2. Frenar o ralentizar la progresión de la enfermedad
Al mantener la presión dentro de los rangos objetivo, se detiene o desacelera el daño sobre las fibras del nervio óptico. Esto garantiza que el paciente pueda conservar su independencia visual y su calidad de vida durante muchos años.
3. Reducir la dependencia de los colirios hipotensores
En muchos casos, el tratamiento crónico con gotas diarias produce sequedad ocular, irritación, alergias o problemas de adherencia al tratamiento. La cirugía ayuda a reducir el número de fármacos necesarios o, en algunas situaciones, a prescindir temporalmente de ellos, facilitando el día a día del paciente.
Principales abordajes quirúrgicos en la actualidad
Dependiendo de la fase del glaucoma, el tipo específico de la patología y las características de cada ojo, en centros especializados como IOTT se evalúan distintas alternativas:
- Tratamiento Láser (Láser SLT): una opción ambulatoria y poco invasiva que estimula la zona de drenaje del ojo. Suele emplearse en fases iniciales o como complemento.
- Cirugía Mínimamente Invasiva de Glaucoma (MIGS): técnicas mediante microdispositivos que facilitan la salida del fluido con una recuperación postoperatoria rápida y baja tasa de complicaciones.
- Cirugías Filtrantes Tradicionales (Trabeculectomía o EPNP): procedimientos donde se crea un nuevo canal de drenaje para evacuar el exceso de humor acuoso hacia el espacio subconjuntival.

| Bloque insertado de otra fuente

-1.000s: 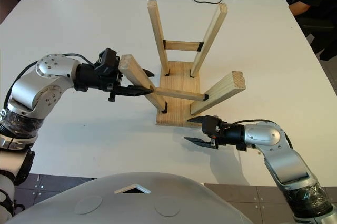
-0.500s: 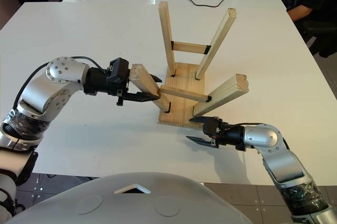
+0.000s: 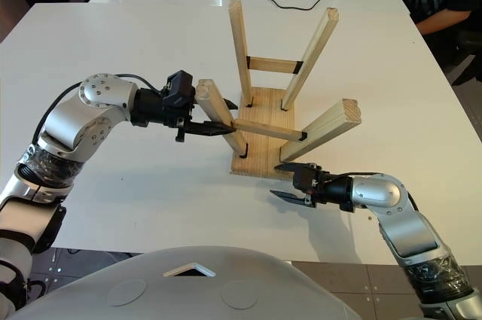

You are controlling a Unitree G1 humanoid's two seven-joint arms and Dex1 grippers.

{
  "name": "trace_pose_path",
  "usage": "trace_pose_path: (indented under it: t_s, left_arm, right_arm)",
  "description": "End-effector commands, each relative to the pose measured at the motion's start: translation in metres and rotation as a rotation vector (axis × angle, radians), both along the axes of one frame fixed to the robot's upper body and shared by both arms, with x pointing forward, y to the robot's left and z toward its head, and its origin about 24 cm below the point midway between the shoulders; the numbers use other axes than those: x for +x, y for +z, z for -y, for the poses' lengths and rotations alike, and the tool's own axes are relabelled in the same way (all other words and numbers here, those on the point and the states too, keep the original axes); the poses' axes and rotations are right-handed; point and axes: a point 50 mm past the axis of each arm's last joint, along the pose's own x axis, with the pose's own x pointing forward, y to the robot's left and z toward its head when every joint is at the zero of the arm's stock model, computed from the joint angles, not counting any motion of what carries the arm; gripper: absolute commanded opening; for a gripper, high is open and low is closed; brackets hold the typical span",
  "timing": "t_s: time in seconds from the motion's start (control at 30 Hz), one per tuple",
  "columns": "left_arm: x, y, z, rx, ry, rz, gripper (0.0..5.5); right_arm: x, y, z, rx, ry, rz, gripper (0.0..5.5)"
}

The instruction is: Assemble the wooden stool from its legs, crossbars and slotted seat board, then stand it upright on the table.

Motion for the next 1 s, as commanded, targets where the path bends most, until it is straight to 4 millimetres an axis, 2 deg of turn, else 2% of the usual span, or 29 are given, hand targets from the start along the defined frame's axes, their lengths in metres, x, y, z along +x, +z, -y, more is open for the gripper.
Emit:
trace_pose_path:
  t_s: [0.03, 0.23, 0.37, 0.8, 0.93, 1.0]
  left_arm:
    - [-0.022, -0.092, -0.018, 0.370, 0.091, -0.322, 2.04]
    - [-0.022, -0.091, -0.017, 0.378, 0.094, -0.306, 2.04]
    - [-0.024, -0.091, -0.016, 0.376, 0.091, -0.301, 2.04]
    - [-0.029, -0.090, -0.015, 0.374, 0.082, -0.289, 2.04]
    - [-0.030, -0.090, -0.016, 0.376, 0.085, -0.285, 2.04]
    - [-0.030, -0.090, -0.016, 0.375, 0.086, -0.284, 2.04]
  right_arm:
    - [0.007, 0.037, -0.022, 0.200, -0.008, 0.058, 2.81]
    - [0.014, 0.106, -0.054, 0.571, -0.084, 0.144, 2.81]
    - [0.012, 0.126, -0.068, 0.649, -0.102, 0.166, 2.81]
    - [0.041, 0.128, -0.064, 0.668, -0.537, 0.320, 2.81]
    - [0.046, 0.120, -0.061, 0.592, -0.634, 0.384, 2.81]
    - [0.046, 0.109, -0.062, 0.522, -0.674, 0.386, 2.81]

- Implantes de Válvula o Dispositivos de Drenaje: ìndicados en casos de mayor complejidad o glaucomas refractarios para asegurar la salida continuada del líquido intraocular.
La importancia del diagnóstico precoz y el seguimiento continuo
La cirugía no debe ser percibida como una medida extrema o atemorizante, sino como una herramienta quirúrgica altamente eficaz para blindar el nervio óptico.
Dado que el glaucoma no suele avisar hasta fases avanzadas, acudir a revisiones oftalmológicas periódicas —especialmente a partir de los 40 años o con antecedentes familiares— sigue siendo la mejor estrategia preventivo-asistencial. Detectar la alteración a tiempo permite actuar mediante tratamiento médico o quirúrgico antes de que la visión se vea comprometida de forma irreparable.